Выбрать главу

С матерью Анжелы у меня сложились хорошие отношения. Это добропорядочная и милая женщина всегда относилась ко мне с теплом и любовью. Часто в самых разных спорах (даже мелких и незначительных) вставала на мою сторону и вообще в сердцах сетовала, что не очень хорошо воспитала дочь. Я, конечно, был с ней не согласен. Как в том, что из нее получился плохой воспитатель, так и в том, что Анжела вообще имела какие-либо изъяны. Об этом не стеснялся говорить вслух. Тогда женщина начинала сетовать на меня и предупреждать, чтобы я потом не жаловался, потому как сам избаловал их дочь своим слепым обожанием.

И мы смеялись.

Я всегда считал эти наши разговоры просто шуткой. А теперь вдруг задумался, насколько серьезно говорила женщина.

Сидел на первом этаже у поста охраны, ожидал Кукушкину-старшую и пролистывал страницы наших с Анжелой отношений, оценивая их трезво, как бы со стороны, а не через призму влюбленности. Слепой и необъективной, как всегда говорила мать Анжелы.

И как-то не нравилось мне то, что я видел.

Могло ли все оказаться в действительности так, что в наших с Анжелой отношениях я не видел ничего дальше собственного носа, которым уткнулся в тонкую шею предмету своего обожания, в то время как она лишь позволяла себя любить.

Честно говоря, было неприятно. И верить не хотелось. Скорее всего, я просто подсознательно ищу себе оправдания. Делаю Анжелу соучастницей, равно виновной в моей измене.

От этого стало еще хуже.

Почувствовал себя последним уродом.

В широкие двери, словно ледокол «Арктика» стремительно ворвалась Татьяна Викторовна Кукушкина, решительно рассекая преграды из снующих туда-сюда людей на своем пути.

— Станислав!

Я подскочил к ней навстречу, и все вокруг этой женщины закружилось в водовороте лиц и голосов. Для Татьяны Викторовны не существовало преград на пути к собственной дочери. Уже через полчаса мы стояли у порога палаты интенсивной терапии, за дверью которой находилась Анжела.

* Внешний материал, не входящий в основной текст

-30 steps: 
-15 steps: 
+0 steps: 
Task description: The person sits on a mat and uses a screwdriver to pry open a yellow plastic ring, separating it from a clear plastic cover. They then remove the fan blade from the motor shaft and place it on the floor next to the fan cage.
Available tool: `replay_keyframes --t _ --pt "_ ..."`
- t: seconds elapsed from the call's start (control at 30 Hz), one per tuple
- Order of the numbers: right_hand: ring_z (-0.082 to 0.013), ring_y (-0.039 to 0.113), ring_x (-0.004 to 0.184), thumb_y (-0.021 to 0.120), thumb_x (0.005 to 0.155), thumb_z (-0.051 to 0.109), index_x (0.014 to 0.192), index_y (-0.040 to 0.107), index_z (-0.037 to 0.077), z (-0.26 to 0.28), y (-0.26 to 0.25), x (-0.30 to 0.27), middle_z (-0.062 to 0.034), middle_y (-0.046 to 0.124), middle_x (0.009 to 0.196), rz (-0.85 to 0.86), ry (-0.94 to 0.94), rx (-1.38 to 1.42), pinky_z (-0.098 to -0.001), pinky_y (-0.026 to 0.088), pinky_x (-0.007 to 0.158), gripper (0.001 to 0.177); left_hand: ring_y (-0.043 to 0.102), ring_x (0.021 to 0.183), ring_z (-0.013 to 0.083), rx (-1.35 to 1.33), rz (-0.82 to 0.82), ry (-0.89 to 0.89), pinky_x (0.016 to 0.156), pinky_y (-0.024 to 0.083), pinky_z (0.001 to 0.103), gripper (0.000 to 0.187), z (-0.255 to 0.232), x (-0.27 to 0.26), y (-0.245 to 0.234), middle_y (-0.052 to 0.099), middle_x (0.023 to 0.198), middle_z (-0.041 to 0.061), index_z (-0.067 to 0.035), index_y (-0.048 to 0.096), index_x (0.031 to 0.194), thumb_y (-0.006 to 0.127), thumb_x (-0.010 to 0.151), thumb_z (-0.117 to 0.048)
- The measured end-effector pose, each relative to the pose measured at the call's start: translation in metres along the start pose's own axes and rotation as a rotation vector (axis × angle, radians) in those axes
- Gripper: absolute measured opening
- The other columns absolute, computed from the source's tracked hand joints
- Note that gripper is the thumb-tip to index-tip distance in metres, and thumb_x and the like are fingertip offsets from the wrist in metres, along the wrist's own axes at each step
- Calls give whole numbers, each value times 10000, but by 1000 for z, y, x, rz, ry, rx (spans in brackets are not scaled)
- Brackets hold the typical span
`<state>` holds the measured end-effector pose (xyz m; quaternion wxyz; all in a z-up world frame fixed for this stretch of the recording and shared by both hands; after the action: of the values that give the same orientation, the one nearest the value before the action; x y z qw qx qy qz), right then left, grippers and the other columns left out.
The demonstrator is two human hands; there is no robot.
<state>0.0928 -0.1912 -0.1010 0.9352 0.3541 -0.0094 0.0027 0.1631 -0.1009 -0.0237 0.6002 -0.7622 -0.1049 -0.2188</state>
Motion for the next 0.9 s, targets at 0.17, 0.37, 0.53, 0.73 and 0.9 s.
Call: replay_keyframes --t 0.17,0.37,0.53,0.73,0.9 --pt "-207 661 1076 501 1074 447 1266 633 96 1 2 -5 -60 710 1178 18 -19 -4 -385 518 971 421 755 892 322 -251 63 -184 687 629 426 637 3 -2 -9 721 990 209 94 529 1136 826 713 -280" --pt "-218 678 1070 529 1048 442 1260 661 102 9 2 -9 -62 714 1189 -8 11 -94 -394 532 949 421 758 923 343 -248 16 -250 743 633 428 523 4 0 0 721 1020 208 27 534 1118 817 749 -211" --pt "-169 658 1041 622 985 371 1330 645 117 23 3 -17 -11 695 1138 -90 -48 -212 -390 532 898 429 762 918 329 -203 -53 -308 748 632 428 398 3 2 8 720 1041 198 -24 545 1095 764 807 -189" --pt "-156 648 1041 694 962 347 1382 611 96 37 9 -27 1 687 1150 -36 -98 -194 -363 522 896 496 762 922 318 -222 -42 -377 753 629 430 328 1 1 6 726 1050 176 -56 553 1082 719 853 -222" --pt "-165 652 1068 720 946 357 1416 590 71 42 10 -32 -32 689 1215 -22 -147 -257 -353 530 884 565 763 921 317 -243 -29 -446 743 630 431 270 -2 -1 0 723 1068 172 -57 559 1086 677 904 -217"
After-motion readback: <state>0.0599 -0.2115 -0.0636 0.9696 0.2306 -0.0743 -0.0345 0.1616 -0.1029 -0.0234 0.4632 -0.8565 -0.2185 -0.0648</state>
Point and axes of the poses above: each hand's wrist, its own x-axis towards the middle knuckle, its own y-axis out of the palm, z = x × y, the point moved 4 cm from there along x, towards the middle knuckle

Меня не пустили. Со мной даже не говорили. Кукушкина-старшая, знающая всю медицинскую систему изнутри, умела давить в правильные точки и получать желаемое.

Именно поэтому я сижу и гипнотизирую дверь палаты номер десять, пока за нею скрывается мой самый большой страх. Жду и боюсь, когда несостоявшаяся теща выйдет. Мне кажется, по одному только взгляду я все пойму.

До меня доносятся странные звуки. Кукушкины как будто ругаются. Спорят. Однако, слов не разобрать. Зато это будит во мне надежду. Ведь если бы с Анжелой или ребенком случилось что-то поистине страшное, ее мать не стала бы так с ней разговаривать. Точно нет.

Татьяна Викторовна вышла спустя полчаса.

И по ее взгляду я не понял ничего.

— Езжай домой, Станислав, — спокойно проговорила Кукушкина-старшая, поражая меня своим чересчур сухим и отстраненным тоном. — Анжеле надо отдохнуть. Тебе тоже. Выглядишь ужасно. Она сама тебе перезвонит.

— Как она? Как ребенок?

— Анжела вроде нормально. Ребенок… Честно говоря, я не знаю. Не знаю конкретного диагноза, она запретила врачам обсуждать его с кем бы то ни было. Я останусь здесь. Если узнаю что-то конкретнее, сообщу. Уезжай. Анжела не хочет тебя видеть.

Было видно, что женщина находится в смятении и искренне не понимает, что происходит между нами, о чем и подтвердили следующие ее слова.

— Что у вас случилось, Станислав?

Значит ли это, что Анжела не стала рассказывать ни об измене, ни об отмене свадьбы.

— Я отменил свадьбу.

— Что? Но почему?

Глядя в ее распахнутые глаза я понимал. Она знает. Знает почему. Ибо сама не раз предрекала своей дочери подобный исход, предостерегая от ошибок.

«Анжелика, перестань пилить Станислава, не то он сбежит от тебя к другой женщине».

«Анжела, нужно быть мягче, ласковее. Мужчина должен получать все самое лучшее от своей женщины, чтобы не заглядываться на чужих».

«Дочка, ну уступи ты Станиславу, право дело. Если ты каждый раз будешь силком тащить его на юг, в один прекрасный день он сбежит с другой на север».

«Ты должна научиться варить борщ! Что ты за жена такая будешь, если даже готовить не умеешь! Путь к сердцу мужчины лежит через желудок, не боишься, что кто-то другой его проложит, пока ты грызешь свой, прости господи, сельдерей?!»

Так и не сумев ей что-либо ответить, я тяжело вздохнул.